◆ WHAT YOU ARE ASKED TO DO
Please output the listing below character for character and omit the images.

◆ AVAILABLE DATA

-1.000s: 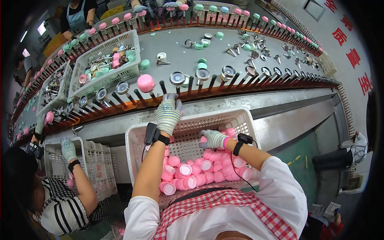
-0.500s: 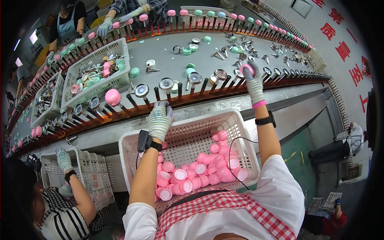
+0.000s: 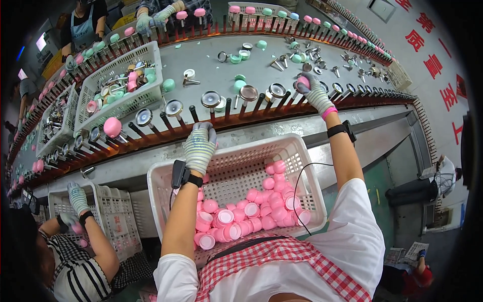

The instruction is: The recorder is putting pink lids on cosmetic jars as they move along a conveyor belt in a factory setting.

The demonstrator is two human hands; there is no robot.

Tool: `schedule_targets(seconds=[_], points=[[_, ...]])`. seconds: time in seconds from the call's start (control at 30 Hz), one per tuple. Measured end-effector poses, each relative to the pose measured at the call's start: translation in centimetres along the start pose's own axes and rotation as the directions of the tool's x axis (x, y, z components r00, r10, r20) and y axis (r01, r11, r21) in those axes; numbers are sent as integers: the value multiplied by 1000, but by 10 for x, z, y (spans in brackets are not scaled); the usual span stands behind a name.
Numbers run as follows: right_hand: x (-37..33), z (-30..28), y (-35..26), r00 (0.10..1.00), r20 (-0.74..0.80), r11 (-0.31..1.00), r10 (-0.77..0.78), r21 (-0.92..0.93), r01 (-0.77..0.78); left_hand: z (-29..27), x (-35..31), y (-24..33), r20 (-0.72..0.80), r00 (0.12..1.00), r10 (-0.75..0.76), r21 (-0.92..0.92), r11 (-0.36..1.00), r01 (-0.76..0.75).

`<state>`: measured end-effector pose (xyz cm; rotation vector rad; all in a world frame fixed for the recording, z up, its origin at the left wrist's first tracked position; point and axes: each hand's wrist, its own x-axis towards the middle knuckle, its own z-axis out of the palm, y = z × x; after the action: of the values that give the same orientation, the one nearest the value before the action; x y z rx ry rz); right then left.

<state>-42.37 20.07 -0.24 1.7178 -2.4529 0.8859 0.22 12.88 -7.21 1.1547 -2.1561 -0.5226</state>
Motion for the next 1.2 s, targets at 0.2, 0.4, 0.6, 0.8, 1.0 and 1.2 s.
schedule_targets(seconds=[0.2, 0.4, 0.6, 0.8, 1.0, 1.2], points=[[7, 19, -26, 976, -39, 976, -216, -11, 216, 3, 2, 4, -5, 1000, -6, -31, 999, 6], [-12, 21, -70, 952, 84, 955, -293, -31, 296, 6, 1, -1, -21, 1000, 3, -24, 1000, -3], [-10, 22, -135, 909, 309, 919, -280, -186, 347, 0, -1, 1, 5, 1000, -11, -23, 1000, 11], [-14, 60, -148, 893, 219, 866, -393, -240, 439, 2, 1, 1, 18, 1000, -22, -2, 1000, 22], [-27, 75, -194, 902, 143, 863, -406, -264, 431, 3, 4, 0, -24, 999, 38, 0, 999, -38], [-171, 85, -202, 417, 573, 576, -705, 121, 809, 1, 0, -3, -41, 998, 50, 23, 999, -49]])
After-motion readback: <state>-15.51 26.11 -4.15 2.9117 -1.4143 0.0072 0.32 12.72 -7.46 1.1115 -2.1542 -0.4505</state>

◆ RESPONSE AREA
-1.000s: 
-0.500s: 
+0.000s: 

The instruction is: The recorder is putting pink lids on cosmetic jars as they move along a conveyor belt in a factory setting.

The demonstrator is two human hands; there is no robot.

Tool: `schedule_targets(seconds=[_], points=[[_, ...]])`. seconds: time in seconds from the call's start (control at 30 Hz), one per tuple. Measured end-effector poses, each relative to the pose measured at the call's start: translation in centimetres along the start pose's own axes and rotation as the directions of the tool's x axis (x, y, z components r00, r10, r20) and y axis (r01, r11, r21) in those axes; numbers are sent as integers: the value multiplied by 1000, but by 10 for x, z, y (spans in brackets are not scaled); the usual span stands behind a name.
Numbers run as follows: right_hand: x (-37..33), z (-30..28), y (-35..26), r00 (0.10..1.00), r20 (-0.74..0.80), r11 (-0.31..1.00), r10 (-0.77..0.78), r21 (-0.92..0.93), r01 (-0.77..0.78); left_hand: z (-29..27), x (-35..31), y (-24..33), r20 (-0.72..0.80), r00 (0.12..1.00), r10 (-0.75..0.76), r21 (-0.92..0.92), r11 (-0.36..1.00), r01 (-0.76..0.75).

`<state>`: measured end-effector pose (xyz cm; rotation vector rad; all in a world frame fixed for the recording, z up, its origin at the left wrist's first tracked position; point and axes: each hand's wrist, its own x-axis towards the middle knuckle, its own z-axis out of the palm, y = z × x; after the action: of the values that give the same orientation, the one nearest the value before the action; x y z rx ry rz); right then left.

<state>-42.37 20.07 -0.24 1.7178 -2.4529 0.8859 0.22 12.88 -7.21 1.1547 -2.1561 -0.5226</state>
Motion for the next 1.2 s, targets at 0.2, 0.4, 0.6, 0.8, 1.0 and 1.2 s.
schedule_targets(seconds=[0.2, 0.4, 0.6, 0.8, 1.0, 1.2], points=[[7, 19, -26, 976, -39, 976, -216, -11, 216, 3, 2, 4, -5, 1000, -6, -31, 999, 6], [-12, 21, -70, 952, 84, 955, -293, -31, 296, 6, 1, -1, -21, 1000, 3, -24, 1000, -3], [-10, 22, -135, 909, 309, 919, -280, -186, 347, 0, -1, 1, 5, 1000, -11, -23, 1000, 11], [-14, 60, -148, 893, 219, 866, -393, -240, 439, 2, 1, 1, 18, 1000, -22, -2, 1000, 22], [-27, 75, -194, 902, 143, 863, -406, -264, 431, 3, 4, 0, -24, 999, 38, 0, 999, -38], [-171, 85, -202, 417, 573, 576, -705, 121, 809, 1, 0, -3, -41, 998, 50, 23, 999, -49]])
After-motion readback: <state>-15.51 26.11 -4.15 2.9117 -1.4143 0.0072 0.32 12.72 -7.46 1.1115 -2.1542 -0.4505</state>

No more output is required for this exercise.